=== Section Start ===
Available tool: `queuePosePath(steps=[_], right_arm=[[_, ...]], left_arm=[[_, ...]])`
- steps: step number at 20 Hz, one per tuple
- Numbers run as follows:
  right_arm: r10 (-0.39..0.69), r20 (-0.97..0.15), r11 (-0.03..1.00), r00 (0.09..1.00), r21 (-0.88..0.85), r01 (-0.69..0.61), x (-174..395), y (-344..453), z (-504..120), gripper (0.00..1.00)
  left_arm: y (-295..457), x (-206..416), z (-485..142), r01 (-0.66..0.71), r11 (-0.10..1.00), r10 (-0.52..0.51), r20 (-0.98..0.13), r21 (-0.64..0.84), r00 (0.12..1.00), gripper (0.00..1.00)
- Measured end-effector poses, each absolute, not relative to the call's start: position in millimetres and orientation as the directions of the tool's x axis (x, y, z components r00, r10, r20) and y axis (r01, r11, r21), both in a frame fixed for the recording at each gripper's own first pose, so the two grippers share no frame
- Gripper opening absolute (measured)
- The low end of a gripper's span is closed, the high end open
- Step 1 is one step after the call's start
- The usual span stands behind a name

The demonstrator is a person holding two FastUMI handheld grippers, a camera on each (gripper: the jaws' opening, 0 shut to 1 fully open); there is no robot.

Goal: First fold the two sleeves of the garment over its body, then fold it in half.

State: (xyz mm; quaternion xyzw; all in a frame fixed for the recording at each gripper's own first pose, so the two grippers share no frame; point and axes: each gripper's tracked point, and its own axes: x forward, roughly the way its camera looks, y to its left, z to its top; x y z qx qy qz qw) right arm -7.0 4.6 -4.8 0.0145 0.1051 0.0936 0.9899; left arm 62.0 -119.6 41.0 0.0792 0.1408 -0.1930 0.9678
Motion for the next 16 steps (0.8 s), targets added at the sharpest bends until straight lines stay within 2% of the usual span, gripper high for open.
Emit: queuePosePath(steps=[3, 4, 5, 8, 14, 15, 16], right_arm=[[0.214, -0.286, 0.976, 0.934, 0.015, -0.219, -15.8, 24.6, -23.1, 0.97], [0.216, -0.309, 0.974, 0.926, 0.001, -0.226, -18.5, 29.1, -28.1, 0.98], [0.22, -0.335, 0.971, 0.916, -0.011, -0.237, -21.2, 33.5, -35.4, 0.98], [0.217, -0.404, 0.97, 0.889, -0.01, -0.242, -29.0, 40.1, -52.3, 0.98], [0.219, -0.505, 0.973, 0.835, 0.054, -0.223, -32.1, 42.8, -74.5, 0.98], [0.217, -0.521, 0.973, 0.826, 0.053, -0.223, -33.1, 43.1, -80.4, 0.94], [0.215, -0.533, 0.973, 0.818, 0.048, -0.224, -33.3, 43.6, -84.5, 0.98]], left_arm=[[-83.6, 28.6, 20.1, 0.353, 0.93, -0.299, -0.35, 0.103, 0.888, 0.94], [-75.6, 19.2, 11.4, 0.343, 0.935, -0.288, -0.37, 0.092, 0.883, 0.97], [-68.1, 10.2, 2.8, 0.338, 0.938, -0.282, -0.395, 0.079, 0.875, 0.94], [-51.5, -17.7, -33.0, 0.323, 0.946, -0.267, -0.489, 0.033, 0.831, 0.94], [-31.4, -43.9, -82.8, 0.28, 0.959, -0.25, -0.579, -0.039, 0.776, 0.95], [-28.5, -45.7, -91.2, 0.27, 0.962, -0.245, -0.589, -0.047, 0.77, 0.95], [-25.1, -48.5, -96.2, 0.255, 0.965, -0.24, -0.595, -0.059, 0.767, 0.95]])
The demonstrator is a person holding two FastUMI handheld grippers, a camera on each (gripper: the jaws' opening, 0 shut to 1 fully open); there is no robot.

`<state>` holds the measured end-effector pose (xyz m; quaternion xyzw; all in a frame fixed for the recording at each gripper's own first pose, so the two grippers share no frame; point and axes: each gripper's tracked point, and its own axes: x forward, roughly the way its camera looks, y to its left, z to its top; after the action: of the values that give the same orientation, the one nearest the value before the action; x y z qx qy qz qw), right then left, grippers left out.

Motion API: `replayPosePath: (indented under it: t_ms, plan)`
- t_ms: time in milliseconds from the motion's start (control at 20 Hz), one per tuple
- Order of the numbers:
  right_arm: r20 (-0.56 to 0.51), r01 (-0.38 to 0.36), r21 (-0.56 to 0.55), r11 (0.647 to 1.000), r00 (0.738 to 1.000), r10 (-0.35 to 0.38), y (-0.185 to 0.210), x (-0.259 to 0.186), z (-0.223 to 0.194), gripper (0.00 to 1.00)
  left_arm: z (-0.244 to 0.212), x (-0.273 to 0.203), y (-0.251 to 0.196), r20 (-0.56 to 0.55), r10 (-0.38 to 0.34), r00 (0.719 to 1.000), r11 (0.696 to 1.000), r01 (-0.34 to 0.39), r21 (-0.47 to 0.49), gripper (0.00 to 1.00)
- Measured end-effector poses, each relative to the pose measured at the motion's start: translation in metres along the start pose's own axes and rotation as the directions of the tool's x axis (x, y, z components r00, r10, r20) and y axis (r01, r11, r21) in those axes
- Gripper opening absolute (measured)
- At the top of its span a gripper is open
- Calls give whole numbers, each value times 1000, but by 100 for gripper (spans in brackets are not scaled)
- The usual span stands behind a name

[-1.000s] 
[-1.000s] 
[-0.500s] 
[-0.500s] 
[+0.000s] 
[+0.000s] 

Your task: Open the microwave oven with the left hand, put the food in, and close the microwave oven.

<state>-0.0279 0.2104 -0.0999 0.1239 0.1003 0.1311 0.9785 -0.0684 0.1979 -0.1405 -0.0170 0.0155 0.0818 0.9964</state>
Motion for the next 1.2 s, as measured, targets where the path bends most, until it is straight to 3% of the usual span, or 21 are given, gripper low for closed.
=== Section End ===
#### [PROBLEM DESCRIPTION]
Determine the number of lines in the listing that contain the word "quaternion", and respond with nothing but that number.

#### [SOLUTION TO THIS TASK]
2